Whenever a line below holds the word "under", copy that line.
_ _ _ _ _ _ _
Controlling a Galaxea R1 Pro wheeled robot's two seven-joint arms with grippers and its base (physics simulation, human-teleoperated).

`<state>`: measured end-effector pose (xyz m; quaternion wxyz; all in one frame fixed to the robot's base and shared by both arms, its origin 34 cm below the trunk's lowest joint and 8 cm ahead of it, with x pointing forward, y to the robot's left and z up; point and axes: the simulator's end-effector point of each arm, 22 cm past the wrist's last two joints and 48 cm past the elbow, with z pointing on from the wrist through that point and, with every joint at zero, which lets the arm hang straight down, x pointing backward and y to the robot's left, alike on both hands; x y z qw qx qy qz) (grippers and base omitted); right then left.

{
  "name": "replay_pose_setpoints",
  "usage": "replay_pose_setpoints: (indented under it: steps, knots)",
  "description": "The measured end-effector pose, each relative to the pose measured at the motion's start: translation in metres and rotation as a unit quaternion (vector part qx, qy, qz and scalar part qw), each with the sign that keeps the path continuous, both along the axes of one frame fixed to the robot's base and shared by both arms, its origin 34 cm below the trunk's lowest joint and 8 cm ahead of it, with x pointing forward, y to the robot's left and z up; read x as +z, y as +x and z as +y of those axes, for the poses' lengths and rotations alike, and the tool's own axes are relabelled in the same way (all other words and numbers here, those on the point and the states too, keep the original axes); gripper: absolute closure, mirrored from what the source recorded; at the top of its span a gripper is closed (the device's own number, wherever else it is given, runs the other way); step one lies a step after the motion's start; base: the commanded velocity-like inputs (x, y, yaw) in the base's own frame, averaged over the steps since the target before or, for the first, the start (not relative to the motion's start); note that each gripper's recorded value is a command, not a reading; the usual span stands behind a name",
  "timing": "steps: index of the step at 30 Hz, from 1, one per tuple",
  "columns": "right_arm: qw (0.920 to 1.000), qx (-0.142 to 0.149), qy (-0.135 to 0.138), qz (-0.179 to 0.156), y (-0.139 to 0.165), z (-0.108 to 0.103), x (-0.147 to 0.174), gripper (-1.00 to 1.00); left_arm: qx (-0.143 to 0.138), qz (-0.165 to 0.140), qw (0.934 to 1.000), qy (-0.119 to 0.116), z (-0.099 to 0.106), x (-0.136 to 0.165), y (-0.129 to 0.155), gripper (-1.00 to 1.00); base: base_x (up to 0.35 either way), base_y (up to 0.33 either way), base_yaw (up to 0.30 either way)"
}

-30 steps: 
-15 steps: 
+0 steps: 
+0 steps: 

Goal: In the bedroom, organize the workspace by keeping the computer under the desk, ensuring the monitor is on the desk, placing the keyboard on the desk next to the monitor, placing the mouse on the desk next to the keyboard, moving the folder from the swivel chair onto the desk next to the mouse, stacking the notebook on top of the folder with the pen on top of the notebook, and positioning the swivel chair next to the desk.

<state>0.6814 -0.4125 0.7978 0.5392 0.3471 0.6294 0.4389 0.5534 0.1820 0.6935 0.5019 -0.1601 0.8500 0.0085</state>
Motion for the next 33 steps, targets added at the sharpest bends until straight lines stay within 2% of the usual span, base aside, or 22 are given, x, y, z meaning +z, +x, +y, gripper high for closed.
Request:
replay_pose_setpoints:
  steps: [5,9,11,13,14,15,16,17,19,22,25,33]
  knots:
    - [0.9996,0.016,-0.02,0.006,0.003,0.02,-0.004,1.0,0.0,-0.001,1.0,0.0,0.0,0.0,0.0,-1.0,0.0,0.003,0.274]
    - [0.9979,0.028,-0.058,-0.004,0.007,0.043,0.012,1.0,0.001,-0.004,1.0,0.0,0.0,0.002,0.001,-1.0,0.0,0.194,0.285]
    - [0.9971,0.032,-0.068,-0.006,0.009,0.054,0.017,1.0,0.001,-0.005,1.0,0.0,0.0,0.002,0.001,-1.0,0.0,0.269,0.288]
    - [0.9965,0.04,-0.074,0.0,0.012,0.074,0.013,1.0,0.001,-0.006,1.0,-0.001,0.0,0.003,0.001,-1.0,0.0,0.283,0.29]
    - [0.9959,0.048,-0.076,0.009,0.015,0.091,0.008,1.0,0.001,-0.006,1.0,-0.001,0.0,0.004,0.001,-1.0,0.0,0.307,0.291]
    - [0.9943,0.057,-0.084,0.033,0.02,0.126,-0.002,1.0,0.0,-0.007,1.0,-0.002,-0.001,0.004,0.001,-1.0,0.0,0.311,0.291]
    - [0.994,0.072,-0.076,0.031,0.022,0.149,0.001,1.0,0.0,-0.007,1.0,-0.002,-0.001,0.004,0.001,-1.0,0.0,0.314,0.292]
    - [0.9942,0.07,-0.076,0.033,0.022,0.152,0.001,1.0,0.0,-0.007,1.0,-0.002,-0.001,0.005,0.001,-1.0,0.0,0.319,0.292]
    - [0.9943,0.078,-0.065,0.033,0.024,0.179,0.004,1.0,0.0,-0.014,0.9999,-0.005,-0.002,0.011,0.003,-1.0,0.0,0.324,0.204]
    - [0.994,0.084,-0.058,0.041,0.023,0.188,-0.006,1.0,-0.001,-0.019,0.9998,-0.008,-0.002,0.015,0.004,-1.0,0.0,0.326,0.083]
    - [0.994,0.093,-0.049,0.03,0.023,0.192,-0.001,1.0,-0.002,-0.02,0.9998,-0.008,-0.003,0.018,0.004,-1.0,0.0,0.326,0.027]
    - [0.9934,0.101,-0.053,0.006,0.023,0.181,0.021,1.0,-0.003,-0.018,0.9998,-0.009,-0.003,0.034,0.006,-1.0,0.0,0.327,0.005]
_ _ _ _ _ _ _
SOLUTION |
  "usage": "replay_pose_setpoints: (indented under it: steps, knots)",
Goal: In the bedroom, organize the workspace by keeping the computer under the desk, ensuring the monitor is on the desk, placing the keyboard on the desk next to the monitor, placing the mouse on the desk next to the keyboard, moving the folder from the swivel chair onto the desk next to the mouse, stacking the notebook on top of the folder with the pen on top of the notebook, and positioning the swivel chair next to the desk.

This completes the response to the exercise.